All of the lines below are to be transcribed faithfully, with pictures excluded from the copy.

***

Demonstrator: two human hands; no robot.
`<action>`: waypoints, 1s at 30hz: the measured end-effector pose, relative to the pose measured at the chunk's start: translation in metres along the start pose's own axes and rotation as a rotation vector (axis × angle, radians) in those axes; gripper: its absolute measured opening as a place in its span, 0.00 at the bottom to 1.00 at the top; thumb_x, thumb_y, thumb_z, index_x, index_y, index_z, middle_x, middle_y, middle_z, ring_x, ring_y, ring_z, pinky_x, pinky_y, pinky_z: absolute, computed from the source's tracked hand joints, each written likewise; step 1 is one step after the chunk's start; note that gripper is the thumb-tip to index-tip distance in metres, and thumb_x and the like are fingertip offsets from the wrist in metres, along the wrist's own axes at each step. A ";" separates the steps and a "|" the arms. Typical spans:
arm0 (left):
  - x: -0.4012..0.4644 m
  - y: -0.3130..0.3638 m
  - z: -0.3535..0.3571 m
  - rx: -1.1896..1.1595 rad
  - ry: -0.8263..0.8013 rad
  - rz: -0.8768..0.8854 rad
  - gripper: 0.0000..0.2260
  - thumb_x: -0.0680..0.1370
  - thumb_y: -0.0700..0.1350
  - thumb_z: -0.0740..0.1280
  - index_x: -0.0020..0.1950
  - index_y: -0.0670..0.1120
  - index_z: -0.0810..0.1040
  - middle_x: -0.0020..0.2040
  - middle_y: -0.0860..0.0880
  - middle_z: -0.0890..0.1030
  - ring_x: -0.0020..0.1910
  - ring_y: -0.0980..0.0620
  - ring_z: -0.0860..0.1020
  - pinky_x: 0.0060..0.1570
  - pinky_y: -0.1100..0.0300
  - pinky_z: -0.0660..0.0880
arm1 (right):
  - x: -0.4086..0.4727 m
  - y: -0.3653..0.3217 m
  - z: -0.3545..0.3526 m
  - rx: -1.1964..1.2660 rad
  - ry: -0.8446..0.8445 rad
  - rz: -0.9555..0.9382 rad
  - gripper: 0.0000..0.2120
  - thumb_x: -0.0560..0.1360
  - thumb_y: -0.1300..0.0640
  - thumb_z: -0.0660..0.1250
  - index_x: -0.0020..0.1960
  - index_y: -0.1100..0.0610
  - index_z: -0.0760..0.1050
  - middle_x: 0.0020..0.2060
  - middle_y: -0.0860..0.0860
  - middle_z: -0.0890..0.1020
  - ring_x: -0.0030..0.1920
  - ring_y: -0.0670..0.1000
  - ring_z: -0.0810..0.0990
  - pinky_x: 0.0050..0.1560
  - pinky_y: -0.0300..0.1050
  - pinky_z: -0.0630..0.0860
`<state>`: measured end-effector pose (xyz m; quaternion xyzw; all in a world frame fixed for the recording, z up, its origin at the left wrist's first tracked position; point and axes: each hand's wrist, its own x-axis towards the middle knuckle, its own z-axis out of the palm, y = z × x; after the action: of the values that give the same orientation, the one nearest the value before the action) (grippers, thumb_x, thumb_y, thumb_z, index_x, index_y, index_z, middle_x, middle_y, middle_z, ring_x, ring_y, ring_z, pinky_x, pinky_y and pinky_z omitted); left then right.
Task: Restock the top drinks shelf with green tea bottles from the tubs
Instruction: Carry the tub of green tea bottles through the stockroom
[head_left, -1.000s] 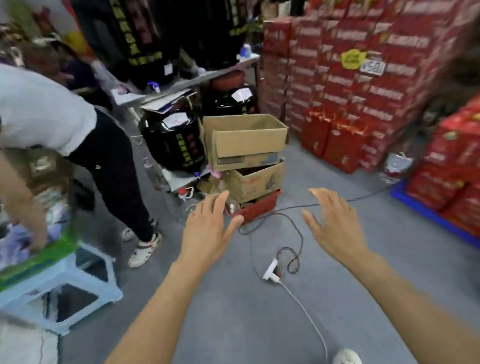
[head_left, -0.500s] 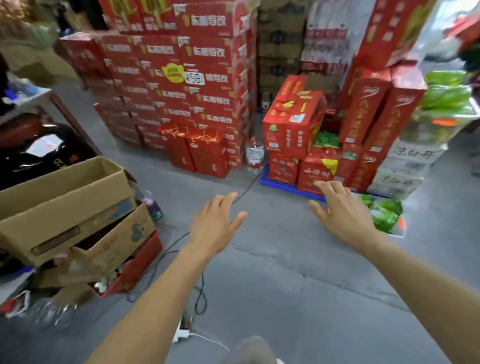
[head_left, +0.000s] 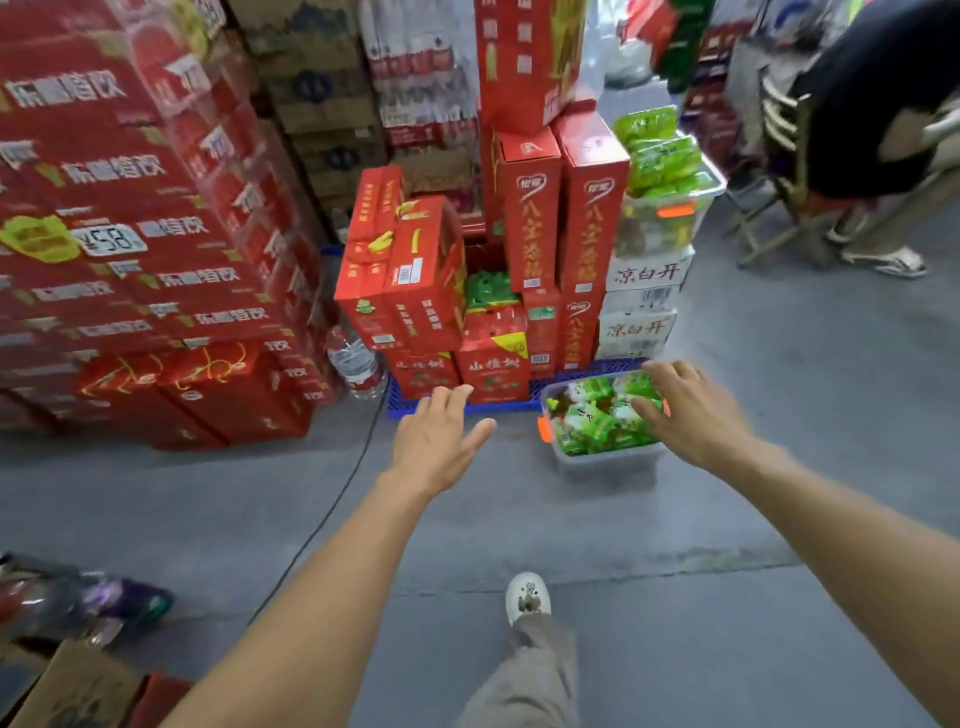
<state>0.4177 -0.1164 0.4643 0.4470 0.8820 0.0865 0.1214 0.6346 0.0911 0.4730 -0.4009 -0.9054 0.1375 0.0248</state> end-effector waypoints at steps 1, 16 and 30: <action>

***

◆ Exercise solution
Demonstrator: two human hands; no robot.
`<action>`: waypoints, 1s at 30hz: the measured end-effector pose, relative to the pose measured at the chunk's start: translation in metres along the start pose's own axes and rotation as a rotation vector (axis × angle, radians) in those axes; gripper: its absolute measured opening as a place in its span, 0.00 at the bottom to 1.00 at the top; thumb_x, thumb_y, thumb_z, index_x, index_y, index_z, middle_x, middle_y, middle_z, ring_x, ring_y, ring_z, pinky_x, pinky_y, pinky_z: absolute, computed from the source's tracked hand joints, each written likewise; step 1 is one step after the chunk's start; note that gripper is the thumb-tip to index-tip distance in metres, and thumb_x and the like are fingertip offsets from the wrist in metres, along the wrist's own axes at each step. A ";" separates the steps and a "|" the arms. Typical spans:
arm0 (left):
  - x: -0.4012..0.4644 m
  - y: -0.3130..0.3638 m
  - z: -0.3535..0.3571 m
  - rx: -1.1896..1.1595 rad
  - ry: -0.8263..0.8013 rad
  - rz: -0.8768..0.8854 rad
  - gripper: 0.0000..0.2260
  - thumb_x: -0.0680..0.1370
  - thumb_y: -0.0700..0.1350
  - thumb_z: -0.0740..0.1280
  - index_x: -0.0020..0.1950
  - index_y: -0.0670..0.1120
  - index_z: -0.0810..0.1040
  - middle_x: -0.0020..0.2040
  - middle_y: -0.0860..0.0880
  - middle_z: -0.0890..0.1030
  - ring_x: -0.0020..0.1910
  - ring_y: -0.0980..0.0620
  - ring_z: -0.0860..0.1020
  - pinky_x: 0.0060..0.1570
  - pinky_y: -0.1100..0.0300
  - pinky_z: -0.0660..0.0880
arm1 (right):
  - x: -0.4086..0.4727 m
  - y: -0.3653..0.3217 m
  - z: -0.3545..0.3526 m
  - rx: -1.1964..1.2660 rad
  - ry: -0.8446..0.8445 rad
  - rz: -0.9555..0.9382 rad
  - gripper: 0.0000..0.2120
  - thumb_x: -0.0560..0.1360
  - thumb_y: -0.1300..0.0640
  - thumb_z: -0.0660..0.1250
  - index_x: -0.0020..0.1960
  - index_y: -0.1100..0.0610
  - index_z: -0.0760..0.1050
  - middle_x: 0.0020..0.2060
  - middle_y: -0.0860..0.0860
  - middle_z: -0.0890..0.1020
  - ring_x: -0.0030..0.1920
  - ring_y: -0.0670..0.1000
  - ring_z: -0.0810..0.0990
  - pinky_x: 0.0050..0.1560
  - pinky_y: -0.0300..0.1050
  - pinky_z: -0.0630..0.0860
`<state>`: measured end-effector pose (xyz m; quaternion xyzw; all in a world frame fixed for the recording, z up, its origin at the left wrist's first tracked position; point and axes: each hand's wrist, its own x-axis towards the middle knuckle, its own z-axis out of the palm, y = z × x; after the action: of the values that give the same orientation, the one nearest the value before the action) (grippers, thumb_x, thumb_y, thumb_z, index_x, index_y, index_z, middle_x, middle_y, middle_z, ring_x, ring_y, ring_z, pinky_x, pinky_y and pinky_z omitted); left then right.
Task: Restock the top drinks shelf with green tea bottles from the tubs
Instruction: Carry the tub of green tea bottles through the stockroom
[head_left, -1.000s] 
[head_left, -0.500s] 
[head_left, +0.000s] 
<state>0.4177 -0.1164 0.4643 0.4470 0.8820 0.0865 0.1214 0.6346 0.0911 0.4730 -0.4009 -0.9054 0.1375 0.0248</state> end-effector waypoints at steps 1, 16 and 30: <action>

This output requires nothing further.